**What to work on:** Please give back, exactly as written, the lines from the line with "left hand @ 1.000" to the line with "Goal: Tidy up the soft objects" in the listing below, leaving out all pictures.

**Supplied material:**
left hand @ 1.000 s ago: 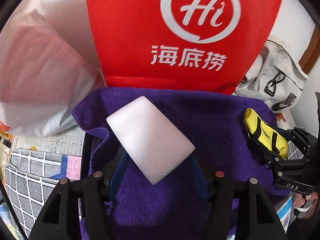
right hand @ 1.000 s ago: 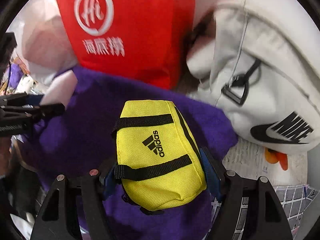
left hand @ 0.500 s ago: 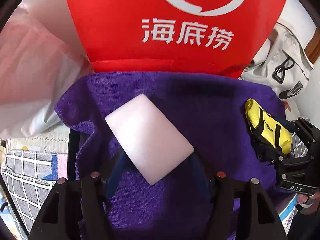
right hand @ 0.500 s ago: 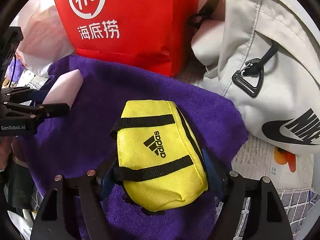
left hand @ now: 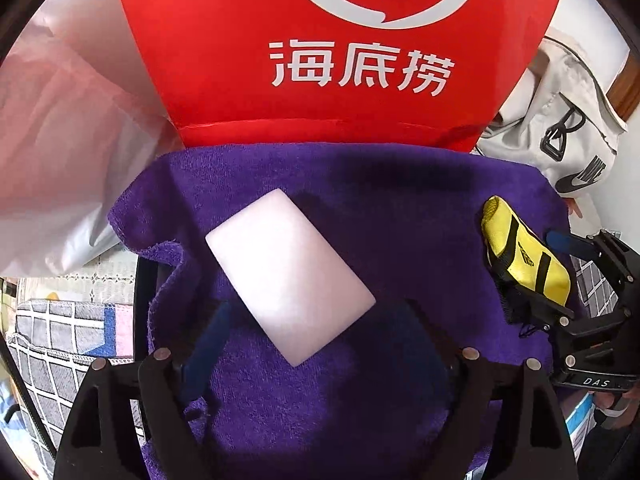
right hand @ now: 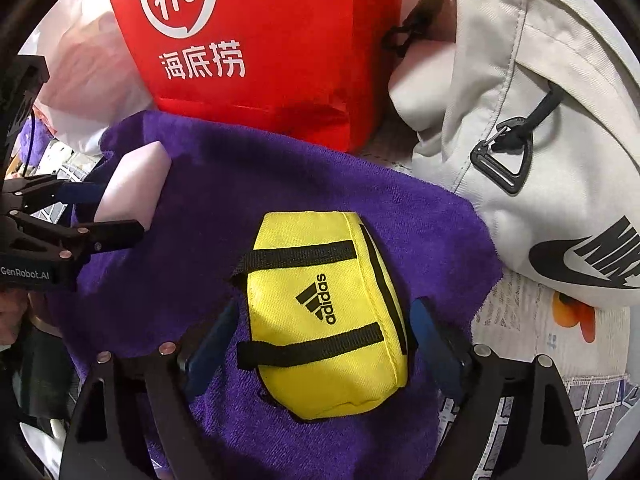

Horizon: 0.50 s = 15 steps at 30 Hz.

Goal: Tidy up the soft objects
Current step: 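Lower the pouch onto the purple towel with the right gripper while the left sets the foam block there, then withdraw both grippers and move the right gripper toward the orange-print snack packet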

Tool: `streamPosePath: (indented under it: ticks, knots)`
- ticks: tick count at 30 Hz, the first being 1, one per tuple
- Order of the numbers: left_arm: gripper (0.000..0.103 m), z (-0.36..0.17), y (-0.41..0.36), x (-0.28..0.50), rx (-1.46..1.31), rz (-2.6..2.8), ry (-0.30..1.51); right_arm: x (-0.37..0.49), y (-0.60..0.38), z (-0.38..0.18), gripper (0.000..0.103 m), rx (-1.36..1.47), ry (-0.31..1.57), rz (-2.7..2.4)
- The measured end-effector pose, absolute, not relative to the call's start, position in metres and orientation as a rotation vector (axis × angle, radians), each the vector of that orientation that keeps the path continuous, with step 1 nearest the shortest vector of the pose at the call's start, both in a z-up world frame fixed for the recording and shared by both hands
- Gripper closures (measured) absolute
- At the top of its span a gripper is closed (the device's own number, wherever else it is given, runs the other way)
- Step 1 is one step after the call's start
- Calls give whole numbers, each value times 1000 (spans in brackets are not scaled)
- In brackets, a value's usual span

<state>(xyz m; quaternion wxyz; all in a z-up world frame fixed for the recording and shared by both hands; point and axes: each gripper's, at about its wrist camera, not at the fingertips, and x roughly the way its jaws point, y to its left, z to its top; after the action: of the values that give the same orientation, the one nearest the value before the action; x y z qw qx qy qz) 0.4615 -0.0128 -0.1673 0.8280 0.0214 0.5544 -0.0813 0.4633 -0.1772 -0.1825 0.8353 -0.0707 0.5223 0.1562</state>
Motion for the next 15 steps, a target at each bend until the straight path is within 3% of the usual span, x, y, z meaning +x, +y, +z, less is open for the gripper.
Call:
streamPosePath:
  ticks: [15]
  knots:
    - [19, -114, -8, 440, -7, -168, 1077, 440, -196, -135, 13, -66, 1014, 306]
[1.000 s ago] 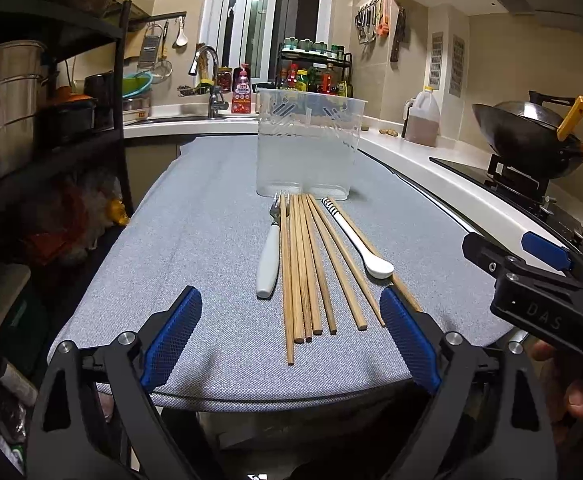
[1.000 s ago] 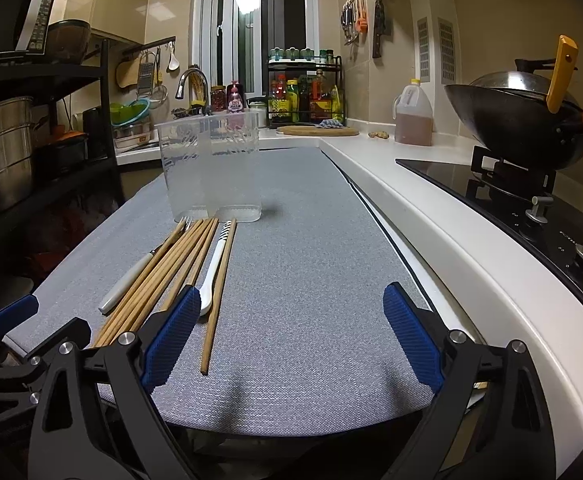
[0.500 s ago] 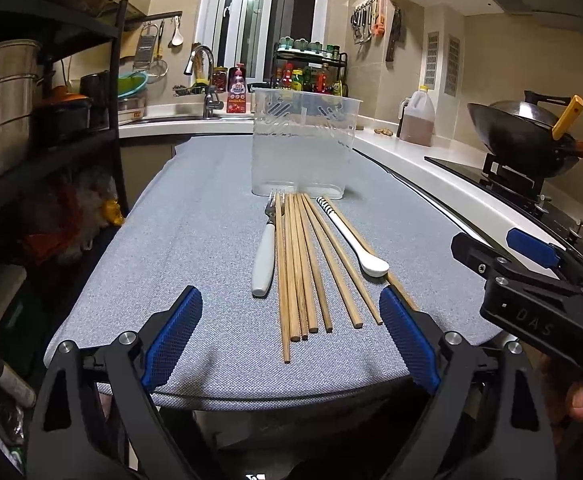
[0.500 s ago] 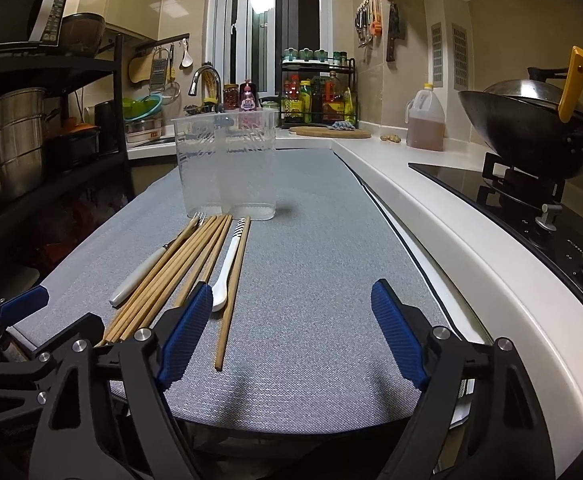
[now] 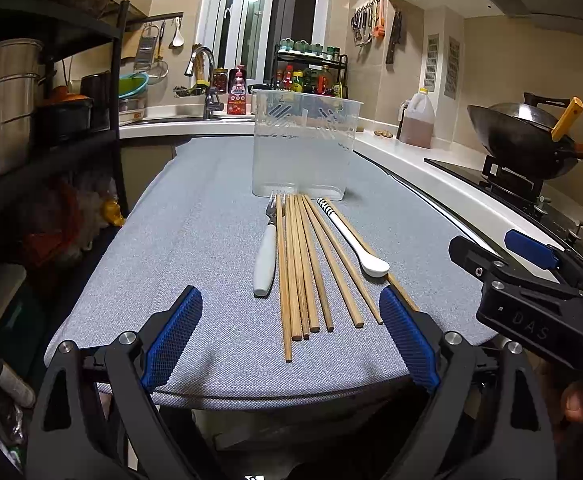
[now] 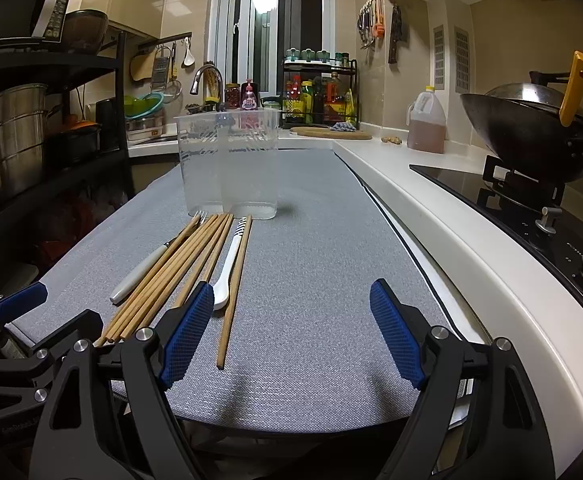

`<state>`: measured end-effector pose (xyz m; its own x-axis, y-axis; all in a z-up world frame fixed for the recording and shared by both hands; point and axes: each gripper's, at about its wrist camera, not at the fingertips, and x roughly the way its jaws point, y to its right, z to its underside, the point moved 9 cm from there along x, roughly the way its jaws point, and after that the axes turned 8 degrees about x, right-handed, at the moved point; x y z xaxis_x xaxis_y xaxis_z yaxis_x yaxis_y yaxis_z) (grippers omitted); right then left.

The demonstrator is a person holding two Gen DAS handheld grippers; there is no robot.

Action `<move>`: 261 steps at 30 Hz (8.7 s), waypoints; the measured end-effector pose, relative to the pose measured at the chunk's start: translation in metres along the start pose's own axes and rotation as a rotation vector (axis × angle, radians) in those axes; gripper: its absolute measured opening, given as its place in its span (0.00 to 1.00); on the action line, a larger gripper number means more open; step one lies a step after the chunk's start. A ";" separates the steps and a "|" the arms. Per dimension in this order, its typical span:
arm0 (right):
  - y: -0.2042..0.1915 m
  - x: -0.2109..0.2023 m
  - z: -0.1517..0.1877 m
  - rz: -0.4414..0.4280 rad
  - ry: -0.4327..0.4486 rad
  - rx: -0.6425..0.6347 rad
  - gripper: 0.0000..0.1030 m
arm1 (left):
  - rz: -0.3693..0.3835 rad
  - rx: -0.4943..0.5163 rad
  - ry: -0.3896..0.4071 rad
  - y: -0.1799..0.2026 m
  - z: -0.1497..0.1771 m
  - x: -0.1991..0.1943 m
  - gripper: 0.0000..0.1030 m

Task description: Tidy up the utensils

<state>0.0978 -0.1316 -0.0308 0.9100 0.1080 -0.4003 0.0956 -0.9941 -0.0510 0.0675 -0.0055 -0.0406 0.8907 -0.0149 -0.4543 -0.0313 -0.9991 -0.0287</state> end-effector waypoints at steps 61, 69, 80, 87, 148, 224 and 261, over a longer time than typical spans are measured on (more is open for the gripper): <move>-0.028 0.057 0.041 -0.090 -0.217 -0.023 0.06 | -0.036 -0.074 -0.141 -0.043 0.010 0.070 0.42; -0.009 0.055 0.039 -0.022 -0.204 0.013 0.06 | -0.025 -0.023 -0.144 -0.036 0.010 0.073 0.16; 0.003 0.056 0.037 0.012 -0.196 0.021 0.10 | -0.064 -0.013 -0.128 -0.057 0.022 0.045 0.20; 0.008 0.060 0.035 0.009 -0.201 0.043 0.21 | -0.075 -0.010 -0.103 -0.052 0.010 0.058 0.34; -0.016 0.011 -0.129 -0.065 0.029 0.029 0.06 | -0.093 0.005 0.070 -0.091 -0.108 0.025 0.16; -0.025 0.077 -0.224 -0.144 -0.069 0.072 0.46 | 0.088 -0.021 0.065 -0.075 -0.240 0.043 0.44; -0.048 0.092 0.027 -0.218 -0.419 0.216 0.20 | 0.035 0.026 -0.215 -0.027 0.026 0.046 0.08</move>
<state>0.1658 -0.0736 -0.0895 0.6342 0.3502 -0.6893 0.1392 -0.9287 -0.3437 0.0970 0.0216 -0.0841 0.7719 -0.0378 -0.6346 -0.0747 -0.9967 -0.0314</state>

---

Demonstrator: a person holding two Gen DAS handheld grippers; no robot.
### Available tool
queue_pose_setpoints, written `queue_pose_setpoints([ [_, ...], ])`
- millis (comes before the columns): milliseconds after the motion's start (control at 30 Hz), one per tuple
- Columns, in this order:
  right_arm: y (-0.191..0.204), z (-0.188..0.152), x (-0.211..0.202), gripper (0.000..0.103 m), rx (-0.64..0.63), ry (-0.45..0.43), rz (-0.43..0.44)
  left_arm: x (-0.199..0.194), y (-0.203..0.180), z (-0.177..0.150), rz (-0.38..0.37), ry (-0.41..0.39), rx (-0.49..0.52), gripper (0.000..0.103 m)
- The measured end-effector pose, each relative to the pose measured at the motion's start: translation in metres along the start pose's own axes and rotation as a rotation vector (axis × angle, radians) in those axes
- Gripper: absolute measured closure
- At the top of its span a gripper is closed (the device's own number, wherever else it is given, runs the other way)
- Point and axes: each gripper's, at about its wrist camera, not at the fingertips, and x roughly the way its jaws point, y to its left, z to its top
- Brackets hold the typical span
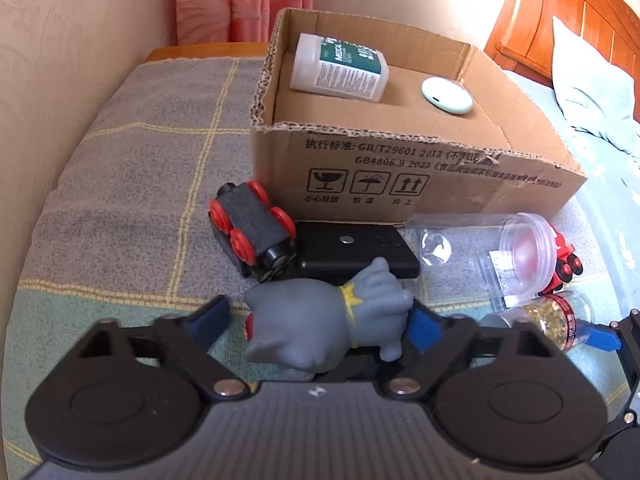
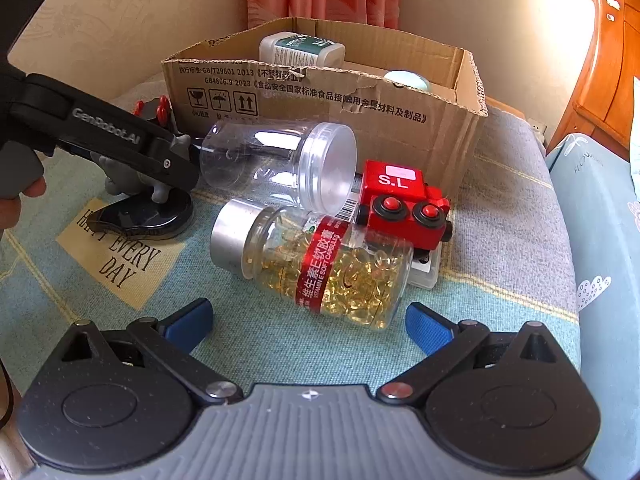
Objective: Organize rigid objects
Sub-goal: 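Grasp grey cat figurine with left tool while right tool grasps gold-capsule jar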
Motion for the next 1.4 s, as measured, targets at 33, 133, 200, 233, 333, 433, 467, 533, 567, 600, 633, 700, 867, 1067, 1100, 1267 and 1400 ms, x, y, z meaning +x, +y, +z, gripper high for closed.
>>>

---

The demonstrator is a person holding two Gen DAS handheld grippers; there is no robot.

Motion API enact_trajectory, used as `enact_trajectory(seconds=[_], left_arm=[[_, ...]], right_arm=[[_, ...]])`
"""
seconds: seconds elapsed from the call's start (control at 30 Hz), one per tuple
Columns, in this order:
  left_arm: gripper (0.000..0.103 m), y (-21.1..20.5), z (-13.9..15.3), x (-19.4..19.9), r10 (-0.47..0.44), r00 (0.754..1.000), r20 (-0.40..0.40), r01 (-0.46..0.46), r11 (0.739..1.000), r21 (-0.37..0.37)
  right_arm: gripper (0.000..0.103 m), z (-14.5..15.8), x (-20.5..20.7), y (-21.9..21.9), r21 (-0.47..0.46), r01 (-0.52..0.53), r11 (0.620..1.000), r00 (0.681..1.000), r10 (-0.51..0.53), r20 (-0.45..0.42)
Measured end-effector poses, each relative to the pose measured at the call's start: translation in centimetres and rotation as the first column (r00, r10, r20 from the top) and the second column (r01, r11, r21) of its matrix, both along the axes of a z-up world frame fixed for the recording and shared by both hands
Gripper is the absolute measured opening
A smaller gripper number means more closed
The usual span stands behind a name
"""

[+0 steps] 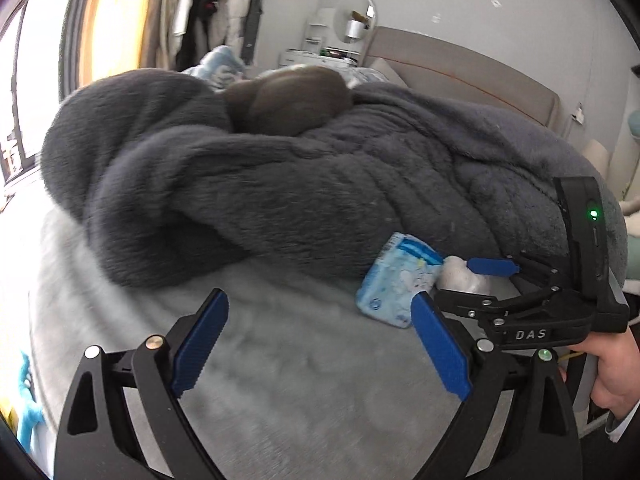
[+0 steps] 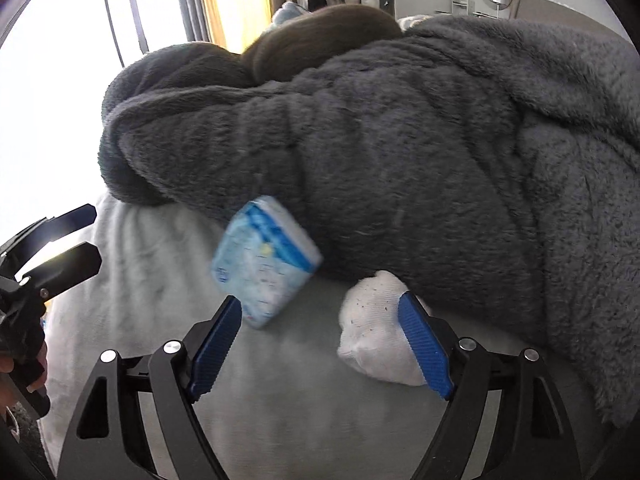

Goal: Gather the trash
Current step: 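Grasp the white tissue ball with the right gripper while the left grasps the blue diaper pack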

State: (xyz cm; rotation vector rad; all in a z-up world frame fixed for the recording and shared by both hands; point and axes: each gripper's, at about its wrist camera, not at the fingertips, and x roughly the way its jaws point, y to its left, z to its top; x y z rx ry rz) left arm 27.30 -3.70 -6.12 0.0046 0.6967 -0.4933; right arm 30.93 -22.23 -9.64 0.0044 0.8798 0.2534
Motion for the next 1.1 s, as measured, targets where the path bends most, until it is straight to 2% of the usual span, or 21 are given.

**Exercise result:**
left hand @ 1.000 s ago: 
right hand @ 1.000 s ago: 
left hand @ 0.500 s ago: 
right hand @ 0.500 s ago: 
left hand @ now: 
right hand @ now: 

Horizon: 0.50 s = 15 steps at 30 Hz.

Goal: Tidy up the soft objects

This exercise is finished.